> Exercise directions: Copy, word for word, the lines of the entries below between the one with "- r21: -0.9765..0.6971" and the one with "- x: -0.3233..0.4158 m", inclusive, and leave out everything else.

═════ Information provided ═════

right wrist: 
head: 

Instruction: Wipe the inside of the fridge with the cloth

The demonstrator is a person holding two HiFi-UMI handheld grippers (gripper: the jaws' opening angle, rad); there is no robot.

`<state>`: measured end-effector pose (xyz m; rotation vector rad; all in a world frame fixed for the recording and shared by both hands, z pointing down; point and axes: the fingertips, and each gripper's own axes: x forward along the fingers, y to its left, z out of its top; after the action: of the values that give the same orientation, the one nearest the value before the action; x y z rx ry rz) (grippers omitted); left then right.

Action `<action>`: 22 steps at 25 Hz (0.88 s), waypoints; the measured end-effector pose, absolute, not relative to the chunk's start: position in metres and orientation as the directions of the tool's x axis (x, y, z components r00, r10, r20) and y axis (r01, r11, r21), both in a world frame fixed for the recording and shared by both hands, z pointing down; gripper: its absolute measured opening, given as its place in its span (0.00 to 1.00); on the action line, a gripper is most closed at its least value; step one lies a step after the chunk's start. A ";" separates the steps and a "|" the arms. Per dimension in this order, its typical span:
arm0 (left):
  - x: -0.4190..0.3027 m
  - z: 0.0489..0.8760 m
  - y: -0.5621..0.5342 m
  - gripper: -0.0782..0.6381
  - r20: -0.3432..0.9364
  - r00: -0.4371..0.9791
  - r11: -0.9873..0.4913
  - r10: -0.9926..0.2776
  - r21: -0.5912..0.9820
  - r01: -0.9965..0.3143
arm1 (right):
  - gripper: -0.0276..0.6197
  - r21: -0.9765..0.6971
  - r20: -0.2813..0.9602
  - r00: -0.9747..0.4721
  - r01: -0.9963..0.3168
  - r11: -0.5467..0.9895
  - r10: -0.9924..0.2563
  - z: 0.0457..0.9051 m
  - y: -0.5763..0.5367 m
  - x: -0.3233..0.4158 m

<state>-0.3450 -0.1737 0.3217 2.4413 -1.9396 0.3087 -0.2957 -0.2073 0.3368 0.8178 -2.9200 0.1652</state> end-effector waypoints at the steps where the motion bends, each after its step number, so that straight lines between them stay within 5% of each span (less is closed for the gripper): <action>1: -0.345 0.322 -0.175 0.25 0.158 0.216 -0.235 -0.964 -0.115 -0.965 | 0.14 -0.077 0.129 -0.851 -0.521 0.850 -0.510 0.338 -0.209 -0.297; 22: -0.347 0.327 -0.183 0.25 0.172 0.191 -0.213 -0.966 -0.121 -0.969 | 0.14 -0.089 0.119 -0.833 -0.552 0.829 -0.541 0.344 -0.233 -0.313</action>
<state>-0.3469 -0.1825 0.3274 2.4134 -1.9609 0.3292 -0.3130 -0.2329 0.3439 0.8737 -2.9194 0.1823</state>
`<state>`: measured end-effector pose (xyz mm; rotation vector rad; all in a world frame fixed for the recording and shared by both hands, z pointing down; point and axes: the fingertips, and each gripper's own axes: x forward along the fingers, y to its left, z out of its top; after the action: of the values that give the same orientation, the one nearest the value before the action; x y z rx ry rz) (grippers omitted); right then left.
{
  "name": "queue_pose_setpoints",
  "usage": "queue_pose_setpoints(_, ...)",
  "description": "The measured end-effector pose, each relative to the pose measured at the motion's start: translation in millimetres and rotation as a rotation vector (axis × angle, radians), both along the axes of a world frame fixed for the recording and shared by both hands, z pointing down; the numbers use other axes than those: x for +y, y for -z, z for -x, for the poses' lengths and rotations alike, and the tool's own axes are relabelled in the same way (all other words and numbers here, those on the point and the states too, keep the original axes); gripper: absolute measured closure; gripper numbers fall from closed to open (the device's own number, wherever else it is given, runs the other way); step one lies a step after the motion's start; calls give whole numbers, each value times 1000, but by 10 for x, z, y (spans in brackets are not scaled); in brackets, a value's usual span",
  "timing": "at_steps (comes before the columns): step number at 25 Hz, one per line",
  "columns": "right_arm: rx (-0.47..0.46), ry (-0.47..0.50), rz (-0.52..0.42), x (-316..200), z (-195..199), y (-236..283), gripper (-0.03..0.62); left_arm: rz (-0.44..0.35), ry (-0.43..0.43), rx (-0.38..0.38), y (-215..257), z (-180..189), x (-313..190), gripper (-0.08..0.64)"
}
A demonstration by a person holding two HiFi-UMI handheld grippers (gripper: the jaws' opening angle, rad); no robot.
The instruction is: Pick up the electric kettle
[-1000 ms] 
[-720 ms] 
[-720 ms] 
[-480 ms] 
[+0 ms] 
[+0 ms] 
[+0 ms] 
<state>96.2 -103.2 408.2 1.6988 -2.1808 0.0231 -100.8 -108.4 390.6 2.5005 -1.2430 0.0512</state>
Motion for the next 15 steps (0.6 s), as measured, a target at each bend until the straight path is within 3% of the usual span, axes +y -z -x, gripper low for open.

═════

> Result of this exercise:
  - r21: -0.9765..0.6971
  - r20: -0.2813..0.9602
  - r00: -0.9747..0.4721
  - r01: -0.9963..0.3168
  - r11: -0.5467..0.9895
  - r10: -0.9924..0.2563
  - z: 0.0457..0.9051 m
  - y: -0.5763..0.5367 m
  - x: -0.3233..0.4158 m

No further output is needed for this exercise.